TASK DIRECTIONS: Identify all lines below that hold "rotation" and collect them.
Start of DATASET EXTRACT
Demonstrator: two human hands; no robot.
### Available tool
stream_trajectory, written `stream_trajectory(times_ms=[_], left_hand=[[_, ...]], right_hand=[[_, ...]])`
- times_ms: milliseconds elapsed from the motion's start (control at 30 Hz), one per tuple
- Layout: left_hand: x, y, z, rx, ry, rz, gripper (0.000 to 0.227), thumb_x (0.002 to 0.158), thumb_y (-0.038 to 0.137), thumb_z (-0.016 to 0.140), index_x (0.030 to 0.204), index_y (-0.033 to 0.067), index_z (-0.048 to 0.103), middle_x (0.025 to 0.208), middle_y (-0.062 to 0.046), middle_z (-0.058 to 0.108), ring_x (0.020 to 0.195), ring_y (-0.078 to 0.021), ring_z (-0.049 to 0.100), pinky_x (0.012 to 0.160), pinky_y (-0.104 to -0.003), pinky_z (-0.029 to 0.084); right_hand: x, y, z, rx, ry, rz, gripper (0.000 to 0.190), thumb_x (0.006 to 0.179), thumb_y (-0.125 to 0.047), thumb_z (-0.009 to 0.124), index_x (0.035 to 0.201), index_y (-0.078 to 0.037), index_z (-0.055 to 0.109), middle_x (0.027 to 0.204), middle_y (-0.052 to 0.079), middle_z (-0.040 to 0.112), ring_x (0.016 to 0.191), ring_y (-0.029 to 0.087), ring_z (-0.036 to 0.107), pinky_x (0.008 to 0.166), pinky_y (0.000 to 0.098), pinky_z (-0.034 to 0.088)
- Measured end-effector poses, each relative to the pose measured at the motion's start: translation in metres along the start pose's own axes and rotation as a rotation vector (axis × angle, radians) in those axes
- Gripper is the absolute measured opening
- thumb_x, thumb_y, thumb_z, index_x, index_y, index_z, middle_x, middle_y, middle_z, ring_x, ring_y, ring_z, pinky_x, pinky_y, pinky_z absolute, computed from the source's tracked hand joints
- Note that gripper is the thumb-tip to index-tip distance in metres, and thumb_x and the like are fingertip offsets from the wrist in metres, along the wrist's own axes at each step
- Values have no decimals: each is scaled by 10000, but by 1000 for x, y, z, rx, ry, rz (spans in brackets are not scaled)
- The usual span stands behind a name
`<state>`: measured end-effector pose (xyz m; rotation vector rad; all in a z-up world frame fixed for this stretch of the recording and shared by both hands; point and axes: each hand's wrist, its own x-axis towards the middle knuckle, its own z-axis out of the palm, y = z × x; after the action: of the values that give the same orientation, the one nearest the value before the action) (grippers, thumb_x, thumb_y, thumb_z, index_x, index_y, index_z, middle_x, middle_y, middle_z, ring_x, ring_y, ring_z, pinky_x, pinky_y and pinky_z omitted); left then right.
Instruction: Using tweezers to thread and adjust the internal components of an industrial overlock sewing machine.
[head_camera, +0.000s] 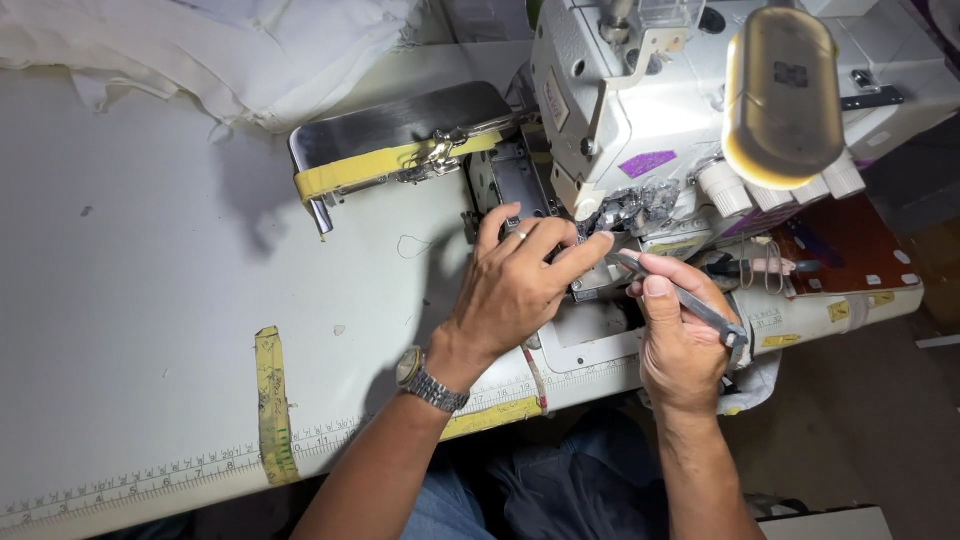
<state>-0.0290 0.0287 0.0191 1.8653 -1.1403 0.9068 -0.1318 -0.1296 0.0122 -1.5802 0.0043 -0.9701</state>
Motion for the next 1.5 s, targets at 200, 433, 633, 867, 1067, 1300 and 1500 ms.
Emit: stream_trajectory(times_ms=[200, 433, 633, 867, 1067, 1300, 1500], left_hand=[[6, 0, 8, -41, 20, -22, 111, 1018, 180, 621, 1023, 208, 728, 882, 46, 634, 905, -152, 689, 1075, -532, 407], [9, 29, -28, -207, 48, -42, 124, 1018, 175, 631, 1020, 159, 754, 848, 2, 683, 822, -183, 697, 991, -473, 476], [6, 48, -40, -355, 46, -63, 107, 996, 115, 710, 1099, 83, 712, 992, -57, 749, 863, -206, 709, 854, -366, 478], [4, 48, -37, -673, 79, -300, 125, 977, 66, 695, 1090, 24, 729, 1128, -114, 651, 1055, -236, 666, 968, -309, 577], [5, 44, -34, -820, 112, -333, 111, 963, 26, 704, 1073, 29, 722, 1070, -130, 722, 1013, -234, 715, 956, -308, 612], [9, 48, -41, -876, 47, -380, 83, 999, 72, 651, 1020, 42, 725, 1090, -121, 707, 1067, -228, 694, 1023, -323, 575], [16, 54, -37, -702, -37, -258, 110, 989, 60, 644, 988, -32, 705, 1017, -159, 691, 974, -266, 690, 908, -336, 580]], right_hand=[[-3, -12, -6, -78, -14, -45, 172, 1009, -5, 644, 1144, 99, 666, 1123, 321, 711, 897, 173, 653, 812, 339, 616], [-17, -12, -34, -36, 80, -74, 225, 1065, -56, 562, 1216, 105, 602, 1214, 304, 676, 940, 197, 668, 825, 314, 626], [-32, -37, -26, -151, 19, -105, 270, 1066, -165, 561, 1207, 64, 587, 1233, 259, 663, 1147, 347, 700, 936, 349, 652], [-40, -54, -18, -180, -44, -113, 211, 1056, -160, 548, 1154, 18, 603, 1234, 272, 665, 922, 295, 694, 885, 370, 629], [-40, -38, -15, -66, 31, -167, 221, 1043, -170, 586, 1154, 20, 601, 1209, 283, 653, 929, 288, 696, 810, 376, 659], [-35, -47, -17, -188, 54, -310, 271, 1074, -252, 562, 1130, 13, 577, 1118, 270, 652, 1136, 396, 704, 1002, 430, 627], [-18, -97, -1, -518, -190, -128, 234, 1041, -12, 440, 1116, 26, 659, 1142, 168, 655, 1106, 277, 639, 969, 345, 531]])
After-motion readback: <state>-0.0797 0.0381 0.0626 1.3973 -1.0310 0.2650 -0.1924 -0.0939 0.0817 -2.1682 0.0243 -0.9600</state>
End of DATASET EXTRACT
RESPONSE AREA:
- Measured end-effector poses, each relative to the pose measured at the motion's start: translation in metres along the start pose's own axes and rotation as a rotation vector (axis × angle, radians) in those axes
`<state>`: measured end-effector pose (xyz m; rotation vector rad; all in a z-up world frame fixed for this stretch of the recording and shared by both hands; point and axes: each hand's wrist, its own x-axis towards the middle knuckle, its own z-axis out of the palm, y = z × x; after the action: of the values that give the same orientation, the one nearest the value before the action) (grippers, thumb_x, thumb_y, thumb_z, index_x, index_y, index_z, middle_x, middle_y, middle_z, ring_x, ring_y, ring_z, pinky_x, pinky_y and pinky_z omitted); left then right.

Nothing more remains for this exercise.